━━━ Supplied material ━━━

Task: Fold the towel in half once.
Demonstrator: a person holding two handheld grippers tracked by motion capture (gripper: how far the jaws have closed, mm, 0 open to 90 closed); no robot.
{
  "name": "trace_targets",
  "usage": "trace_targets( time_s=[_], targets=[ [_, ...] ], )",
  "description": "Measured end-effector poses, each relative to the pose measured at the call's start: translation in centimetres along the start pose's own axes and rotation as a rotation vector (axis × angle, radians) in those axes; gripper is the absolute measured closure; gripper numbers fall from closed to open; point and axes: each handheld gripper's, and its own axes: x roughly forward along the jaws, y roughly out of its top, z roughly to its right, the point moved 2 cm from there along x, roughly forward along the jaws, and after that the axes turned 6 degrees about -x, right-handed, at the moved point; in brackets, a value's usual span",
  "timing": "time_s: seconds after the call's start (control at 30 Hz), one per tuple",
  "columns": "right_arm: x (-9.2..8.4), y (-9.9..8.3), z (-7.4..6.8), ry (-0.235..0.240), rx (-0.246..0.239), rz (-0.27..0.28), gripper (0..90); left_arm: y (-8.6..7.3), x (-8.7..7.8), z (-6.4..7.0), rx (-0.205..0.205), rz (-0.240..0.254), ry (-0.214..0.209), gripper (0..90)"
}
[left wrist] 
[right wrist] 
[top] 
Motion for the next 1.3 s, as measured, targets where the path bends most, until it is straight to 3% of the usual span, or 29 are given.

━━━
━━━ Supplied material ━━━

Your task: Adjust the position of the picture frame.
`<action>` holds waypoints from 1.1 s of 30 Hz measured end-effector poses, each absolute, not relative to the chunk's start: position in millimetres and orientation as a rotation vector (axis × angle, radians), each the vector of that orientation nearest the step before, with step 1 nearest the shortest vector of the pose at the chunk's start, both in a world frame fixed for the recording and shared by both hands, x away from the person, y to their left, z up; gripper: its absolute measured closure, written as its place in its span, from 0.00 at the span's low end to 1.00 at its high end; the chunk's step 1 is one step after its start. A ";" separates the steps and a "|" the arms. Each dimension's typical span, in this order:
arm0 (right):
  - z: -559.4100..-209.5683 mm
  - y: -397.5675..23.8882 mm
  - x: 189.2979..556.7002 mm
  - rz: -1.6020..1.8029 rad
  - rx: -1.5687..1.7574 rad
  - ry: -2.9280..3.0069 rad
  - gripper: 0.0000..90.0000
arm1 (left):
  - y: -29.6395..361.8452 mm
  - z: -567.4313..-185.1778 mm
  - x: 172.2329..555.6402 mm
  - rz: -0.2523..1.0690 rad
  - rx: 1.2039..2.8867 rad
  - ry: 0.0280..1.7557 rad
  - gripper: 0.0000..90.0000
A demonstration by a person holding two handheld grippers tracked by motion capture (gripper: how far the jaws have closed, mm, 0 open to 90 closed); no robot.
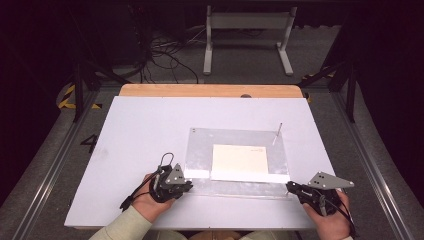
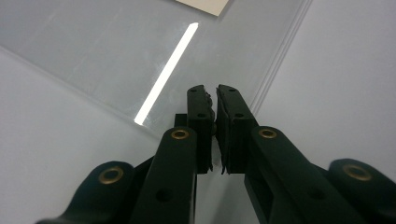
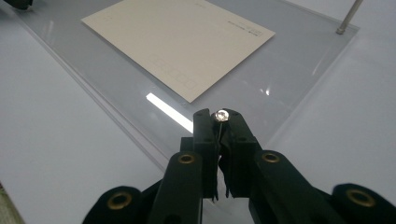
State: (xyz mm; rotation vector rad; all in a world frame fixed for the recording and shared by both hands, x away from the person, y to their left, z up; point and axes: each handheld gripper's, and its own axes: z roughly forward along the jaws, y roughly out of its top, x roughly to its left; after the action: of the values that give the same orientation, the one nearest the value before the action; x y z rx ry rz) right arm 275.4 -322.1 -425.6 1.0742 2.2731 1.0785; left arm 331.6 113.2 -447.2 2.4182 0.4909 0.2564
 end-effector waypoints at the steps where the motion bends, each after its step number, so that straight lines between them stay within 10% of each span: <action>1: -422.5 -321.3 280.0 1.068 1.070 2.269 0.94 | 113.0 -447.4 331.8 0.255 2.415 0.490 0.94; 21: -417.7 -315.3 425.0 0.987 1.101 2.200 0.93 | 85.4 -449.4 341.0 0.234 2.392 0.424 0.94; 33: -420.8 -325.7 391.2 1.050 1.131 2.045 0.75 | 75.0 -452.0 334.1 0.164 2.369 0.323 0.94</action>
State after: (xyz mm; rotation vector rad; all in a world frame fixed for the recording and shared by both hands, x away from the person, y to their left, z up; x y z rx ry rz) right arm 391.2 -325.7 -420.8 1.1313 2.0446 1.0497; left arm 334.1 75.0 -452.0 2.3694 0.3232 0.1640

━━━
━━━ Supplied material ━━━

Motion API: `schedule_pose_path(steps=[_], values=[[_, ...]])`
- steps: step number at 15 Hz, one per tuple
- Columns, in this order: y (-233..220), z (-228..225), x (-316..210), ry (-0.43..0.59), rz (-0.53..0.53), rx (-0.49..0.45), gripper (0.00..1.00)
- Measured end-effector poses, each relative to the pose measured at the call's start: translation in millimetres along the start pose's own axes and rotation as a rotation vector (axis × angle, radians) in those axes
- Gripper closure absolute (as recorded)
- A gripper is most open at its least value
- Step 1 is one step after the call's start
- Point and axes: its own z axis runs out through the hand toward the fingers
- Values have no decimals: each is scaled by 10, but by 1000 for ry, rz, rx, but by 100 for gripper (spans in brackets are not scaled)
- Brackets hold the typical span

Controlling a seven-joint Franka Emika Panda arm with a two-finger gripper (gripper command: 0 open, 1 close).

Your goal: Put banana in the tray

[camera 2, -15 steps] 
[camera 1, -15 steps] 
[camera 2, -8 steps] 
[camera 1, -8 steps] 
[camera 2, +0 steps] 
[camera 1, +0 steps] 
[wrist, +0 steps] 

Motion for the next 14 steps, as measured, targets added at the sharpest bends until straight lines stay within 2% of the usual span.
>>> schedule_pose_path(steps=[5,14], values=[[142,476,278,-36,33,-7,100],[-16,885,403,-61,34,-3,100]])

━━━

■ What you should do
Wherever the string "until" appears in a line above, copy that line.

■ Your response
Motion for the next 1.3 s, as measured, targets where the path bends most, until it is straight to 3% of the usual span, or 29 are given.
Motion for the next 14 steps, as measured, targets added at the sharpest bends until straight lines stay within 2% of the usual span.

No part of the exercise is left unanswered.